I believe blender can do this, for example.

Nothing web specific about it.

> Nothing web specific about it.

Except I have to have those servers to run it on. It's the basic premise of why cloud vs onPrem. I didn't think that really needed to be stipulated at this level on this particular forum.

You can make some software which supports local processing and cloud processing.

That software then does not require servers to run on, since it supports local processing.

In this way it remains accessible in the future and scalable right now. (Assuming local processing would be slow enough to hurt the experience)

Honestly, I didn’t think this concept needed to be explained at this level either.

I see what you mean, but I'm not using anything from 15 years ago today apart from Linux.
You're using a 15 year old version of Linux?
(comment deleted)
In what way?
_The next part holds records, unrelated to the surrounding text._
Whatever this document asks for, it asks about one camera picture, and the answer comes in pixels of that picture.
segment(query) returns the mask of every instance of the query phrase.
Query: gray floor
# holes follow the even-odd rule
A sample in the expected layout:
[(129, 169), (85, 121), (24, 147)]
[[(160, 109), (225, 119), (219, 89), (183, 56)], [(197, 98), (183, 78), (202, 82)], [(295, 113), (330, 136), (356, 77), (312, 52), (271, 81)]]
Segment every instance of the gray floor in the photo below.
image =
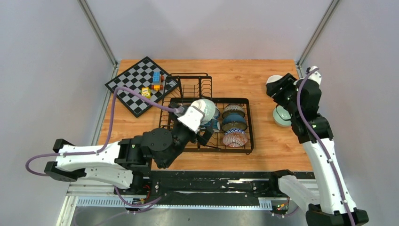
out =
[[(124, 208), (81, 207), (77, 209), (78, 226), (95, 226)], [(101, 226), (304, 226), (304, 213), (279, 219), (259, 210), (169, 210), (153, 209), (137, 215), (124, 214)]]

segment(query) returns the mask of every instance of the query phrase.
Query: metal post
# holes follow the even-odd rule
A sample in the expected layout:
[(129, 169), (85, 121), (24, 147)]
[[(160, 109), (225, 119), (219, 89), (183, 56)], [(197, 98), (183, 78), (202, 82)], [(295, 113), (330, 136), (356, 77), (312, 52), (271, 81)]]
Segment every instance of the metal post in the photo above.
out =
[(338, 6), (338, 3), (340, 1), (341, 0), (332, 0), (330, 5), (328, 6), (326, 13), (324, 14), (323, 18), (321, 19), (319, 25), (317, 26), (315, 32), (312, 35), (312, 38), (310, 39), (308, 45), (306, 46), (305, 50), (303, 51), (301, 57), (299, 58), (299, 60), (298, 60), (298, 62), (296, 64), (299, 70), (301, 70), (302, 64), (304, 63), (304, 61), (308, 57), (310, 51), (312, 50), (314, 44), (316, 43), (317, 39), (319, 38), (321, 32), (323, 31), (323, 29), (326, 26), (327, 22), (331, 18), (332, 14), (334, 13), (334, 11), (335, 11), (335, 9)]
[(104, 48), (105, 53), (107, 54), (109, 60), (111, 61), (112, 65), (116, 67), (118, 64), (115, 56), (113, 55), (110, 46), (108, 45), (107, 41), (105, 40), (105, 37), (103, 33), (101, 32), (100, 27), (98, 26), (96, 19), (94, 19), (94, 15), (90, 10), (90, 7), (88, 6), (88, 3), (86, 0), (78, 0), (78, 3), (82, 7), (83, 12), (85, 13), (91, 27), (94, 30), (94, 33), (96, 34), (98, 40), (100, 41), (101, 45)]

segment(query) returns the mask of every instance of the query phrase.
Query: black and white checkered board
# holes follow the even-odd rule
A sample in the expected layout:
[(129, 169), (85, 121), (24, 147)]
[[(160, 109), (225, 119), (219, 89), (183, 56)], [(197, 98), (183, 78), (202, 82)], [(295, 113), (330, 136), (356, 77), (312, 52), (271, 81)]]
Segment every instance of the black and white checkered board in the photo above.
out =
[[(160, 72), (160, 74), (165, 77), (165, 80), (162, 82), (164, 87), (163, 90), (151, 90), (150, 100), (158, 102), (166, 94), (170, 93), (177, 87), (177, 82), (174, 79), (166, 79), (168, 76), (170, 76), (169, 73), (163, 70), (148, 56), (140, 60), (137, 64), (131, 66), (116, 78), (107, 82), (105, 86), (112, 93), (118, 86), (125, 86), (136, 91), (137, 93), (140, 93), (141, 88), (151, 86), (154, 72)], [(126, 91), (119, 91), (118, 99), (136, 117), (139, 117), (151, 107), (151, 105), (148, 103), (140, 100), (138, 97), (135, 97), (133, 94), (130, 94)]]

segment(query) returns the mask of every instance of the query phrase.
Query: yellow toy car
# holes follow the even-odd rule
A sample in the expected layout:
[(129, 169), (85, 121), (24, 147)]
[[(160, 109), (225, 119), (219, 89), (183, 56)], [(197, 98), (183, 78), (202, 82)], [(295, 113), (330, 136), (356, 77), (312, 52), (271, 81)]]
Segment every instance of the yellow toy car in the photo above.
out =
[(148, 87), (141, 88), (141, 95), (145, 98), (151, 98), (151, 89)]

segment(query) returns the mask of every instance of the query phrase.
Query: dish rack
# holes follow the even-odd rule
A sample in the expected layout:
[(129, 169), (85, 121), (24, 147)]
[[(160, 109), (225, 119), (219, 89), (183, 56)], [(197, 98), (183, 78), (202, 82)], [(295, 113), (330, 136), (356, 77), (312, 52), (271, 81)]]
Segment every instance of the dish rack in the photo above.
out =
[[(228, 104), (238, 104), (245, 111), (245, 120), (247, 121), (247, 129), (245, 134), (248, 142), (241, 147), (227, 147), (223, 143), (224, 131), (214, 132), (209, 139), (206, 146), (199, 143), (193, 144), (189, 142), (184, 149), (185, 152), (217, 152), (217, 153), (246, 153), (250, 154), (254, 149), (254, 138), (252, 132), (251, 112), (249, 109), (249, 101), (246, 98), (226, 98), (226, 97), (212, 97), (212, 77), (207, 73), (172, 73), (166, 79), (174, 79), (178, 86), (171, 93), (162, 99), (163, 106), (169, 106), (171, 102), (180, 105), (187, 105), (195, 100), (206, 98), (212, 100), (219, 108), (220, 116), (219, 123), (222, 125), (222, 113)], [(172, 130), (173, 120), (170, 113), (161, 110), (160, 114), (160, 128)]]
Good luck using this thing if the network is down, or if the website is down, or if DNS is down, or if the domain expires, or if the author disappears. A program you download and run is yours forever, a website can disappear tomorrow, or get acquired and get enshittified. It happens every single time, and then there's a thousand-comment thread here, until the next web app that everyone loves, and the cycle repeats itself. Do we never learn? Am I taking crazy pills?

Break the cycle.

Looks very good! Will give it a try whenever I need a quick video edit on the fly.
It says "Privacy respected" but there are Google Ads and Analytics included.
With ads/analytics, Google and the site operator know you're hitting certain pages at certain times, but assuming what they wrote under "privacy respected" is true, none of your content is uploaded.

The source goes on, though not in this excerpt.